[[ Dataset entries, beginning ]]

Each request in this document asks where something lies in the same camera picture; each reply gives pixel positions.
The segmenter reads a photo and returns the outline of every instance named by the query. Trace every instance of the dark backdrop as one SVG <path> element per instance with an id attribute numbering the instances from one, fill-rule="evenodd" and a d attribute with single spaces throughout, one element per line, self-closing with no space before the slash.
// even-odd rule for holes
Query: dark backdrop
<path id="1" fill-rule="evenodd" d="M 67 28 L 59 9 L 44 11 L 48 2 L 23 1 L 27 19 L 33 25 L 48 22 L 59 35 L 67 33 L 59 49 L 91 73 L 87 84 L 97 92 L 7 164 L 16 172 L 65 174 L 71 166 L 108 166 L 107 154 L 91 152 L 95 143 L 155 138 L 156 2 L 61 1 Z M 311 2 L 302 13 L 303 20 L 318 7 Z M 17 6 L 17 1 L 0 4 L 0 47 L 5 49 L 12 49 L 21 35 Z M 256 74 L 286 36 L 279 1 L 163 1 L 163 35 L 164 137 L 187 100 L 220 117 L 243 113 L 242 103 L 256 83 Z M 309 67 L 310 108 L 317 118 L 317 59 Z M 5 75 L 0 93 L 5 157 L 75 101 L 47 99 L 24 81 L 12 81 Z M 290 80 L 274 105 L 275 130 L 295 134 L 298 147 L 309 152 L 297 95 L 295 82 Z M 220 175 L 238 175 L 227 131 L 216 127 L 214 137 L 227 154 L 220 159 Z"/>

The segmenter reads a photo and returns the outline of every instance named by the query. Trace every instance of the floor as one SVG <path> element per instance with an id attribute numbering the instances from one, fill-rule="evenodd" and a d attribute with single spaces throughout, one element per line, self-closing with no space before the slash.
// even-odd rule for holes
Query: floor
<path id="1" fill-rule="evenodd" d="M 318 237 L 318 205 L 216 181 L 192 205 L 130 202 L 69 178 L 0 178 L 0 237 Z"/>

[[ Dataset entries, end ]]
[[ Dataset entries, beginning ]]

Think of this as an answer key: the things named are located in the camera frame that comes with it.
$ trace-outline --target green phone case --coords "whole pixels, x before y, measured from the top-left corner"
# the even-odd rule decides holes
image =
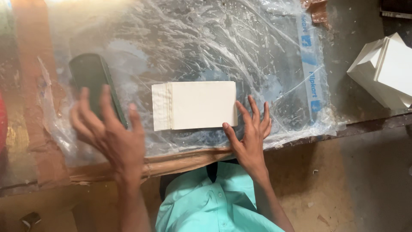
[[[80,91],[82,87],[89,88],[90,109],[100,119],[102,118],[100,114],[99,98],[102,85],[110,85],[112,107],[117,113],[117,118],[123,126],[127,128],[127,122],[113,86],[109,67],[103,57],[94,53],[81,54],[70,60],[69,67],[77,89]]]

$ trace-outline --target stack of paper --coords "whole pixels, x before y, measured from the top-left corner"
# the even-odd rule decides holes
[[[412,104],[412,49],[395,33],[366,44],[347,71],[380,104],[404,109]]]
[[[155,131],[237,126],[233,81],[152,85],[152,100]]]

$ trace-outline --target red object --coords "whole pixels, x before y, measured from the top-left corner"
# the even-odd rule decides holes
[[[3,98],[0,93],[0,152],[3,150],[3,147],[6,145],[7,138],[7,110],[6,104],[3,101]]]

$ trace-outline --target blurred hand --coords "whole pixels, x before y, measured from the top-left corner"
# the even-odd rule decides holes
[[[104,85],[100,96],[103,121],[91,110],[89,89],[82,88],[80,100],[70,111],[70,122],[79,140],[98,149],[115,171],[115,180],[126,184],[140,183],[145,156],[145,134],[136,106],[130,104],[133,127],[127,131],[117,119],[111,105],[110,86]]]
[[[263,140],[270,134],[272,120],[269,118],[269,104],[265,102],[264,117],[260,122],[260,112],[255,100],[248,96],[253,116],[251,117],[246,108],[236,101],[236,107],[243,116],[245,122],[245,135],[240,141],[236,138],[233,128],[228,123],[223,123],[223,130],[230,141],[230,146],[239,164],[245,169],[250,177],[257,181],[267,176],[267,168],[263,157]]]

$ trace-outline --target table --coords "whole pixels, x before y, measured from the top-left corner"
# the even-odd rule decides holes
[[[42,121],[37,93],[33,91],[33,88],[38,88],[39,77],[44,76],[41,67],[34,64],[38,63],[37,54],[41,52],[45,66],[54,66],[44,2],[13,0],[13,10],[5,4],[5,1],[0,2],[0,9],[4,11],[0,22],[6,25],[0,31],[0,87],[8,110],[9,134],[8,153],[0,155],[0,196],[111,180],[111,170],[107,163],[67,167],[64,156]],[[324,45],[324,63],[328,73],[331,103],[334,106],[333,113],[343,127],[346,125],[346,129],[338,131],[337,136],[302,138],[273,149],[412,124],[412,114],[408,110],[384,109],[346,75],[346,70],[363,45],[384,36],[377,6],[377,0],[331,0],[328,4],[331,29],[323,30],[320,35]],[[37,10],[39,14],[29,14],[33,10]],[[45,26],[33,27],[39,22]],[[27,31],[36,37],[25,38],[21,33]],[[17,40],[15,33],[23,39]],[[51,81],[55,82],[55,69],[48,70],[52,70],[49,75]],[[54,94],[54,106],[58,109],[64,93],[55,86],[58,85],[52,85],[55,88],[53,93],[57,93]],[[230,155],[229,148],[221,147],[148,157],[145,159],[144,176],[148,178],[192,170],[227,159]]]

[[ Dataset entries, end ]]
[[ Dataset entries, beginning ]]

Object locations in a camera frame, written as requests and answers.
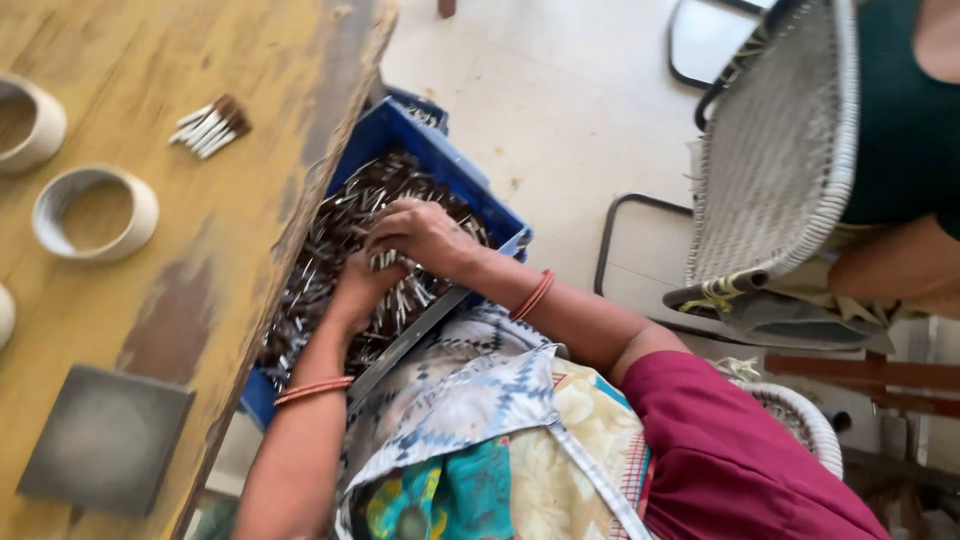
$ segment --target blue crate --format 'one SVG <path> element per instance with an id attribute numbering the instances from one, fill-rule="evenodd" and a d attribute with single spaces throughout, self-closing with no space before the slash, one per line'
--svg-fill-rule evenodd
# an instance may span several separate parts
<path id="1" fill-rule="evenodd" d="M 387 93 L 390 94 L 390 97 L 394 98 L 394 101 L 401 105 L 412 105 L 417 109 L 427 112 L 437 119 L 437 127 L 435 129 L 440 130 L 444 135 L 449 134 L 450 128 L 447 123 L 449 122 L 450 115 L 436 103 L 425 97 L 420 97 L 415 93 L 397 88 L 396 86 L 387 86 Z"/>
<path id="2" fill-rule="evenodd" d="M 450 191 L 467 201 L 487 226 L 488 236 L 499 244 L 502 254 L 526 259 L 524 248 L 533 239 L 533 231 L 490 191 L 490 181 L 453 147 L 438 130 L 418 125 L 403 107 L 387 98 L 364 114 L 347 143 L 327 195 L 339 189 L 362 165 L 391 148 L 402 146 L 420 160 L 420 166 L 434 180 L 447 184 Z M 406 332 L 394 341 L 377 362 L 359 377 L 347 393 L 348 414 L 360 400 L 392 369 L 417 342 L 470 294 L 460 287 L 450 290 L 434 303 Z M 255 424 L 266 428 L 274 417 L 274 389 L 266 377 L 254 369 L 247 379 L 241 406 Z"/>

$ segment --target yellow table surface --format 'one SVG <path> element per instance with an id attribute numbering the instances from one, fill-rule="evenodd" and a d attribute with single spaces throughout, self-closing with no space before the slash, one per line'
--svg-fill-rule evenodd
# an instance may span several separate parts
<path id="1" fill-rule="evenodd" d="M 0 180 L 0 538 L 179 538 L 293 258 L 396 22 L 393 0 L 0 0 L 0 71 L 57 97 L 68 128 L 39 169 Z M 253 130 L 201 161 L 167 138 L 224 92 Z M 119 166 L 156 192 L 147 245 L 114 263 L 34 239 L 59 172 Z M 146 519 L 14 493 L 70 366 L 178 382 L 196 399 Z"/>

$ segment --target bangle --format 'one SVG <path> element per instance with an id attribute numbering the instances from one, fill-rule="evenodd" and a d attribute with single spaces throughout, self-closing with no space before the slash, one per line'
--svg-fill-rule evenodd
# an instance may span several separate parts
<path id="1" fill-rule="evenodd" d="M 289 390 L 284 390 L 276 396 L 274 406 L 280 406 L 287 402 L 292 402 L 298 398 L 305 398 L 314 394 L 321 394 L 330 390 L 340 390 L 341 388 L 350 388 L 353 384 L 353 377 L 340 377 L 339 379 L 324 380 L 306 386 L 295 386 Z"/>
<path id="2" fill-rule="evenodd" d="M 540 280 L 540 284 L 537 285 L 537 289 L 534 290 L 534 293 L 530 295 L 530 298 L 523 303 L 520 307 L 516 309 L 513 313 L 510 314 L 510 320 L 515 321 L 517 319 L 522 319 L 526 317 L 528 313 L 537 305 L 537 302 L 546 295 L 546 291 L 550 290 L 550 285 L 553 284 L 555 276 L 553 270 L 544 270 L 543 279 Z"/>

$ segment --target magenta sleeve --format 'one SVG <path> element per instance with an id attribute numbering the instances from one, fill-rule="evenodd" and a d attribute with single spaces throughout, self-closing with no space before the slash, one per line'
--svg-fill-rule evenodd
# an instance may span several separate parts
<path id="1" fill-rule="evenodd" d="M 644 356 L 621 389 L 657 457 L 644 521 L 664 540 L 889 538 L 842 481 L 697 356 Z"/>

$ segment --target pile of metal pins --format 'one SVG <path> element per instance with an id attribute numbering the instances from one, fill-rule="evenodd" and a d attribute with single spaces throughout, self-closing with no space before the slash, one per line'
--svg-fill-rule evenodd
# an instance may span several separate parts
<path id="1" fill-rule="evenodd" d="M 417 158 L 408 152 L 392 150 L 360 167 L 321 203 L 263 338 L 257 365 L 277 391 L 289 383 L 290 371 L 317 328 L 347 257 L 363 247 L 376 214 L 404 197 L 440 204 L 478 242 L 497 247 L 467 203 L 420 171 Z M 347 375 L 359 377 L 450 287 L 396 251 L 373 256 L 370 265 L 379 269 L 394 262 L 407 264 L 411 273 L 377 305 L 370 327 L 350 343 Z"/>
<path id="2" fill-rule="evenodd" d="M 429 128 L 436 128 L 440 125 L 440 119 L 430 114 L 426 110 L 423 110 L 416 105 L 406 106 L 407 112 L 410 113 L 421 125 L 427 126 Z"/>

[[ Dataset entries, end ]]

:: Problem ::
Give the exact lines, and only those, from the line containing "trace-outline --target stack" through the line containing "trace-outline --target red" in the entries above.

:: Expected answer ::
$ trace-outline --target stack of paper --coords "whole pixels, x before y, measured from the top-left corner"
# the even-odd rule decides holes
[[[412,104],[412,49],[395,33],[366,44],[347,71],[380,104],[404,109]]]
[[[155,131],[237,126],[233,81],[152,85],[152,100]]]

$ trace-outline --target red object --coords "whole pixels, x before y, measured from the top-left corner"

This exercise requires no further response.